I do not want this blog to be a litany of problems but there are two more that need our attention. Heteroscedasticity is the next fly in the ointment! This is also a formal rigorous statistical concept but we will talk about it as “variability upon variability”.  Business data that we want to study are definitely variable and if they vary in a “well-behaved” way, we can handle them well. But if the variability varies, which is often the case in naturally occurring data, we have constraints in what we can hope to accomplish with that data. Similar to non-stationary data, we have to chunk them, transform variables, etc. to make them behave.

The third issue is that of “noise”. Noise is not just the hiss you hear when you listen to an AM radio station. The best definition for “noise” is the data that you do not want. Desirable data is “signal” and anything undesirable is “noise”. In engineered systems such as a communication channel, these are clearly identifiable entities – “signal” is what you sent out at one end and anything else in additional to the signal that you pick up at the receiver is “noise”. In a business case, “unwanted” data or “noise” are not so clearly identifiable and separable. Think of “Relative Spend” data among various brands of beer in a chain of stores; or sentiment analysis results for those brands. Depending on the objective of the analysis, the signal we are looking for may be “purchase propensity” of each shopper (so that we can individually target them with discount offers). Relative Spends and Likes are not pure measures of “purchase propensity” – I may have bought Brand X beer because my friend asked me to pick some up for him which has nothing to do with my purchase propensity for that brand! Purchases like that will pollute my Relative Spend data. How do you separate this noise from the data.

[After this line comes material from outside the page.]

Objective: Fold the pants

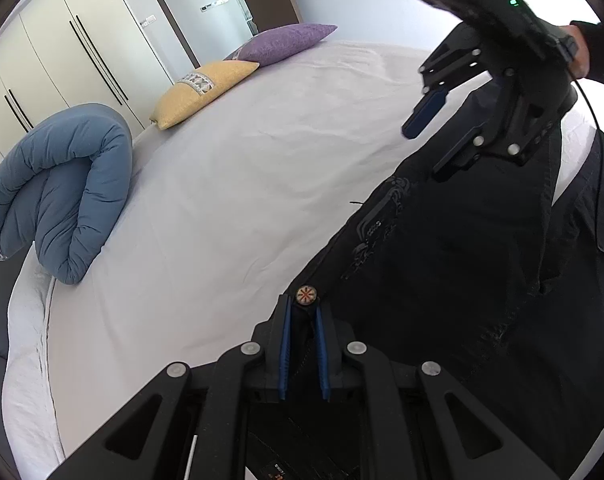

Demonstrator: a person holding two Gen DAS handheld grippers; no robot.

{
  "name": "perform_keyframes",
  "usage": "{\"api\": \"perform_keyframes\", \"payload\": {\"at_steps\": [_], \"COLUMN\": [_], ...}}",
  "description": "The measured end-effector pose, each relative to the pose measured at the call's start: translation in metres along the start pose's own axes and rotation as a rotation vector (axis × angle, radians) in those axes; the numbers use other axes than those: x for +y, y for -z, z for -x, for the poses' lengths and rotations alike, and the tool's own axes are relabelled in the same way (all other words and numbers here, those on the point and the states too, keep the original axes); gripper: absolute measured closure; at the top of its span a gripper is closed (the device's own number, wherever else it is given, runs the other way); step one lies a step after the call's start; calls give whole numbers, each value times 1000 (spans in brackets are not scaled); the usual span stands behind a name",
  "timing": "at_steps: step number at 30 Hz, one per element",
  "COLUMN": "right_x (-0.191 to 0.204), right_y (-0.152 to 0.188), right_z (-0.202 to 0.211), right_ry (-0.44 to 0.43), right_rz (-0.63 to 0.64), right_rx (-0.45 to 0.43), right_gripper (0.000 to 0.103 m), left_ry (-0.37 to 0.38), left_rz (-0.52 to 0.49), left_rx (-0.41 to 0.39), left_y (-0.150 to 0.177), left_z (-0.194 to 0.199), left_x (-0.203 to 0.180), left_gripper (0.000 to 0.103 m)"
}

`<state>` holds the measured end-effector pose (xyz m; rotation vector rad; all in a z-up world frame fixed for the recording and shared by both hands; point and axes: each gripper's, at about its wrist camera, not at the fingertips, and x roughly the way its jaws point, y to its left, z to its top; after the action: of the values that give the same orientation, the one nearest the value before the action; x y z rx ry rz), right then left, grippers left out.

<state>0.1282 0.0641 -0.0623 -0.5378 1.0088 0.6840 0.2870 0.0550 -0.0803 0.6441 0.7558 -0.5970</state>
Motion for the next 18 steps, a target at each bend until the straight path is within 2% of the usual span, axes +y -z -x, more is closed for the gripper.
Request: {"api": "perform_keyframes", "payload": {"at_steps": [3,5,6,8,11,13,18], "right_x": [-2,4,1,3,-1,-4,1], "right_y": [-5,-10,-12,-14,-11,-9,-12], "right_z": [-6,-11,-14,-20,-25,-22,-12], "right_ry": [-8,-22,-27,-18,-21,-27,-21], "right_rz": [22,21,21,23,8,-11,-56], "right_rx": [23,34,48,80,123,127,118], "right_gripper": [55,63,70,71,80,90,101], "left_ry": [-9,-6,-4,-3,0,-2,-7], "left_rz": [-20,-20,-18,-16,-12,-14,5], "left_rx": [0,-3,-5,-12,-16,-14,-21], "left_y": [-2,0,0,0,0,0,0], "left_z": [-4,-5,-3,-3,-3,-3,-1], "left_x": [5,8,8,12,14,15,19], "left_gripper": [91,91,91,91,91,91,91]}}
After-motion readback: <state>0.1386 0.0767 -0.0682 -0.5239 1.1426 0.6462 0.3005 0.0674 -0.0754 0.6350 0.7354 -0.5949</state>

There may also be pure noise – incorrect entry of data, data corruption and such errors that affect all data uniformly.

Fortunately, there is a framework from engineering that provides a comprehensive approach to containing these issues while providing powerful analytics solutions.

Model-based Analytics (MBA):
Model-based and model-free methods have a long history in many areas of Engineering, Science and Mathematics. I take an Engineering approach below.

Data that you have can be taken “as is” or can be considered to be generated by an underlying model. “Model” is a very utilitarian concept; it is like a “map” of the world. You can have a street map or a satellite map – you use them for different purposes. If you need to see the terrain, you look for a topographic map. A map is never fully accurate in itself – it serves a purpose. As the old saw goes, if a world map has to be accurate, the map will have to be as large as the world – what is the point of a map then?

Let us call “model-free” methods as today’s “Data Analytics (DA)” to distinguish it from “Model-based Analytics (MBA)”. DA analyzes measured data to aid business decisions and predictions. MBA attempts to model the system that generated the measured data.

Model-based methods form the basis of innumerable quantitative techniques in Engineering. Theory and practice have shown that data analysis approaches (similar to periodogram spectrum estimation) are robust but not powerful, while model-based methods (similar to AR-spectrum estimation) are powerful but not robust (incorrect model order, for example, can lead to misleading results - needs expert practitioner).

MBA go beyond data slicing/ dicing and heuristics. In our previous “brands of beer in a store chain” example, model-based approach hypothesizes that there is a system, either explicit or implicit, behind the scenes generating customer purchase behaviors and purchase propensities. From measured data, MBA identifies the key attributes of the underlying hidden system (to understand commerce business quantitatively) and provides ways to regulate system outputs (to produce desirable business outcomes).

MBA does not solve but alleviates the three pain points in Predictive Analytics quantitative methods: (1) Non-stationarity, (2) Heteroscedasticity and (3) Noise.

MBA – Personal Commerce Example:
I do not have an MBA (the university kind) nor have I taken a Marketing course. So here is a layman’s take on Personal Commerce. My main objective is to show a practical example of model-based predictive analytics within MBA framework.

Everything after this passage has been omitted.